North Carolina’s Racial Justice Act passed in 2009 while Democrats controlled the legislature, allowing death row defendants to seek to reduce their sentences to life in prison if they could show racial bias played a role in their cases.
A Republican-controlled General Assembly amended the act three years later and then repealed it in 2013. Six death row prisoners who had either received or sought that relief, arguing discrimination had tainted their jury trials, took their cases to the Supreme Court.
The court Friday ruled in favor of two of those men: Rayford Burke and Andrew Ramseur.
In arguments before the court, attorneys argued that the prosecutor in Burke’s Iredell County case called him a “big black bull” during closing arguments.
In Ramseur’s case, an all-white jury sentenced the 21-year-old black defendant to death. All of the qualified black jurors were rejected, his attorney Daniel Shatz wrote in a 2016 brief.
Both had sought a hearing to present this evidence, but their ongoing claim became moot under the repeal. In the court’s decision, Justice Anita Earls wrote that the repeal violated “ex post facto” standards, meaning it applied a harsher penalty retroactively.

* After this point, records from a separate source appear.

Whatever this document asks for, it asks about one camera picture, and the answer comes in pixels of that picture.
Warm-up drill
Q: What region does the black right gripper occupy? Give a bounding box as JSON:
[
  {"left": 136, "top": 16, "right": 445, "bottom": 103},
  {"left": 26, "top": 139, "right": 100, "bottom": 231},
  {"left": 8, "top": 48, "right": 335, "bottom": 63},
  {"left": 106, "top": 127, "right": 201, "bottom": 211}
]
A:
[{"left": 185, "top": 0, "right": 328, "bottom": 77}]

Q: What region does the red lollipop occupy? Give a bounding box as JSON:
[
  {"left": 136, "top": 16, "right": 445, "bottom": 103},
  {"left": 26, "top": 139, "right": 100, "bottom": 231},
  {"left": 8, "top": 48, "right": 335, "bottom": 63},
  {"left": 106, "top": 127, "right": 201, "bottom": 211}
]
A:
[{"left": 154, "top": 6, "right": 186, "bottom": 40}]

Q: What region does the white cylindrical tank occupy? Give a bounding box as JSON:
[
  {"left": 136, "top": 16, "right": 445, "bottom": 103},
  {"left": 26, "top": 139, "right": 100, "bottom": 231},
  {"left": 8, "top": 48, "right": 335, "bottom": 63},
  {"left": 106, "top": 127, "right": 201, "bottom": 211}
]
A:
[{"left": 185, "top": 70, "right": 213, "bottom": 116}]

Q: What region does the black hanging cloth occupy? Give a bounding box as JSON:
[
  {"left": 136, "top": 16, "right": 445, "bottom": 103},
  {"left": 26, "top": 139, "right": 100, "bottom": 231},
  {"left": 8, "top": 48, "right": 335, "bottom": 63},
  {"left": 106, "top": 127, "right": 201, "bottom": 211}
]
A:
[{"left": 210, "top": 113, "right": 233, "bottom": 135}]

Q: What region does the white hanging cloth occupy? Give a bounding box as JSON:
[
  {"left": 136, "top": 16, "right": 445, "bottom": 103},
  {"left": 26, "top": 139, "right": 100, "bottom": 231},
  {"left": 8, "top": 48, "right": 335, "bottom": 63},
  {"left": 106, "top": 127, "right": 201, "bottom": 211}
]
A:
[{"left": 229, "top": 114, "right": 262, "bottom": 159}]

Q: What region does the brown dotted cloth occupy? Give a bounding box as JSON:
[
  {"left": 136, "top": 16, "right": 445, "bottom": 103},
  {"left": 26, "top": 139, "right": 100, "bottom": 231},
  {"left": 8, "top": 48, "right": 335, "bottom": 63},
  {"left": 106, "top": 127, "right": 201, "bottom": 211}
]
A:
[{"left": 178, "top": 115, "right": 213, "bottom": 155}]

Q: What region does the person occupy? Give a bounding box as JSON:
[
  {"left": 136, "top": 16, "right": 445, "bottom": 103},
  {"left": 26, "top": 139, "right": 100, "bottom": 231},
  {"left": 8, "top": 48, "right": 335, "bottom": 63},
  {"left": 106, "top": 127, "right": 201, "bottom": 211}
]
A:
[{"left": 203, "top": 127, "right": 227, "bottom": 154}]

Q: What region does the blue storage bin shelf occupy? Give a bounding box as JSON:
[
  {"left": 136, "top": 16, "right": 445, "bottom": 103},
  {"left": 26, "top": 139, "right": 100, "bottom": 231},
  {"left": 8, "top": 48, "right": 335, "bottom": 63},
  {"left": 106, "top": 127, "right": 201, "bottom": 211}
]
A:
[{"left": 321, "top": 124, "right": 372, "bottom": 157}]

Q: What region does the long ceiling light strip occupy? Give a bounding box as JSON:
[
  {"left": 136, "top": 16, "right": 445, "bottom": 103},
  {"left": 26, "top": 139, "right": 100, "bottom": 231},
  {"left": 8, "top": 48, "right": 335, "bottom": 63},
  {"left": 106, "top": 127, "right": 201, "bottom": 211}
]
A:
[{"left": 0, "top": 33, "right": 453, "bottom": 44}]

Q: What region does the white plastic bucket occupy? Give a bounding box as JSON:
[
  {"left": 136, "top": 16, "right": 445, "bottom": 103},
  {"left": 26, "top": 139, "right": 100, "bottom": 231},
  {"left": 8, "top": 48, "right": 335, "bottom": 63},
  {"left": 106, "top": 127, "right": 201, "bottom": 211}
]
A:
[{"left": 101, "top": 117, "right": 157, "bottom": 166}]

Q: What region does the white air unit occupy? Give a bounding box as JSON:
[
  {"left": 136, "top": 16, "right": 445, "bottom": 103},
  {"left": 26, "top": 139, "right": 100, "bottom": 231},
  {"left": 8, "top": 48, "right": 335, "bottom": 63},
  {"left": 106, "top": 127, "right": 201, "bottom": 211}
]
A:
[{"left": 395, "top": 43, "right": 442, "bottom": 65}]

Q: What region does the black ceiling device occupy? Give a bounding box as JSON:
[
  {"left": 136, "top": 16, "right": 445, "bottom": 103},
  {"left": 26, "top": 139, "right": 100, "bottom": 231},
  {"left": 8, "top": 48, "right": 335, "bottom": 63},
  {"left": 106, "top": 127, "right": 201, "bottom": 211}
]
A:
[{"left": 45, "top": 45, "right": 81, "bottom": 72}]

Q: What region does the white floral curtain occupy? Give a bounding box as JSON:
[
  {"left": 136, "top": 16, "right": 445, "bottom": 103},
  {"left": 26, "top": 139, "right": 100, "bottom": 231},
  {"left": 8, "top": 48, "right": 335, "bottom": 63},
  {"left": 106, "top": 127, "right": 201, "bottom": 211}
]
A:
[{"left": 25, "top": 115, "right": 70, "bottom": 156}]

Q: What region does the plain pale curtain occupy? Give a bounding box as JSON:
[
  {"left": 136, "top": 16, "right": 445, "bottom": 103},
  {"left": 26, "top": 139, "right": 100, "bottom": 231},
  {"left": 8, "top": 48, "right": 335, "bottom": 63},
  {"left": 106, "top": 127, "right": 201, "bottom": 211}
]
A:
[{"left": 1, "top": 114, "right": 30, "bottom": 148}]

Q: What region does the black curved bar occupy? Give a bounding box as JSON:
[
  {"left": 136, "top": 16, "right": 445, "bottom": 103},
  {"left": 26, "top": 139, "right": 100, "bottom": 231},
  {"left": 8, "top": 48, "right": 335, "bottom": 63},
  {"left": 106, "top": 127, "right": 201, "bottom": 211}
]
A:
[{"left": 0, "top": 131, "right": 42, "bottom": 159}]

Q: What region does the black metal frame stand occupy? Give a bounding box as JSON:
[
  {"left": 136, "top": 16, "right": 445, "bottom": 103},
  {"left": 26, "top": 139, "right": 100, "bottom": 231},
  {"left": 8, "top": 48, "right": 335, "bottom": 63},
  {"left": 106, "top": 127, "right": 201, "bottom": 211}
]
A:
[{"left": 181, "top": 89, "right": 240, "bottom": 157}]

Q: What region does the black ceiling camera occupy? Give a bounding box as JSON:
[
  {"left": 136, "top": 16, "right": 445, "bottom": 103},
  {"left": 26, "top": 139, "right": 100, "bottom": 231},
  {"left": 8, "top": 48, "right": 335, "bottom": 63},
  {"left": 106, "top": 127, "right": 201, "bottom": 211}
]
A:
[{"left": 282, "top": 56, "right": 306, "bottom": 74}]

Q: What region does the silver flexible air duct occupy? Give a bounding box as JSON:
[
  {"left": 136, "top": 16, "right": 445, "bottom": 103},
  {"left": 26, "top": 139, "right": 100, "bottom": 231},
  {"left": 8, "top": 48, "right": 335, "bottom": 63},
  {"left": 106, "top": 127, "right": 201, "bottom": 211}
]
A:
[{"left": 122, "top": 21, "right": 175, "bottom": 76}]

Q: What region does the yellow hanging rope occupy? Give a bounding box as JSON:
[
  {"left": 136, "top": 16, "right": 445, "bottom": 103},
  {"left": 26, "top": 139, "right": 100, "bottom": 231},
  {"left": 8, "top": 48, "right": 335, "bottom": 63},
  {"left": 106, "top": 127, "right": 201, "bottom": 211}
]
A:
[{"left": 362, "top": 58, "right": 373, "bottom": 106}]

Justice Paul Newby wrote the court’s dissenting opinion: “The Racial Justice Act did not change the punishment for first-degree murder,” he said.
The court’s ruling dropped Friday in the midst of nationwide protests focused on systemic racism in the American justice system.
“This is a momentous decision that sends a clear message: Our state’s highest court will not allow North Carolina to ignore evidence that racism has infected the death penalty,” Center for Death Penalty Litigation Executive Director Gretchen Engel said in a news release. “This was also an urgently needed decision as our state and our nation confront a long history of racism.”
The court has yet to rule on four other defendants’ Racial Justice Act cases: Tilmon Golphin, Marcus Robinson, Quintel Augustine and Christina Walters.
LAW ABOUT RACIAL INEQUITY OR DEATH PENALTY?
Allison Riggs, a civil rights attorney at the Durham-based Southern Coalition for Civil Justice, praised the ruling and accused Republican lawmakers of being “consistently arbitrary and vindictive in race-related legislation” over the last decade.
“The Racial Justice Act was one of the most important pieces of legislation that the (state legislature) ever enacted, and its repeal was a stain on our history,” Riggs tweeted. “The NC Supreme Court took an important step today in recognizing the rule of law and dignity of human life.”
But Dallas Woodhouse, the former executive director of the NC GOP, said on Twitter he thinks the cases are about Democrats wanting to get rid of the death penalty, not address racial inequity.
“What a horrible day for NC at the State Supreme Court,” Woodhouse said.
“No matter what you read, (no) matter what anybody says, this was the goal of democrats all along,” Woodhouse tweeted. “Find a way to stop executing killers, without telling the voters. Use the race issue as a weapon. It is unfair to the families of the victims. It is wrong. It is not just.”
ATTENTION ON RACIAL JUSTICE DURING GEORGE FLOYD PROTESTS
The decision came three days after Chief Justice Cheri Beasley issued a plea for racial understanding in the wake of protests over George Floyd being killed by police in Minneapolis. In that message, she said racism “stubbornly persists” in the criminal justice system.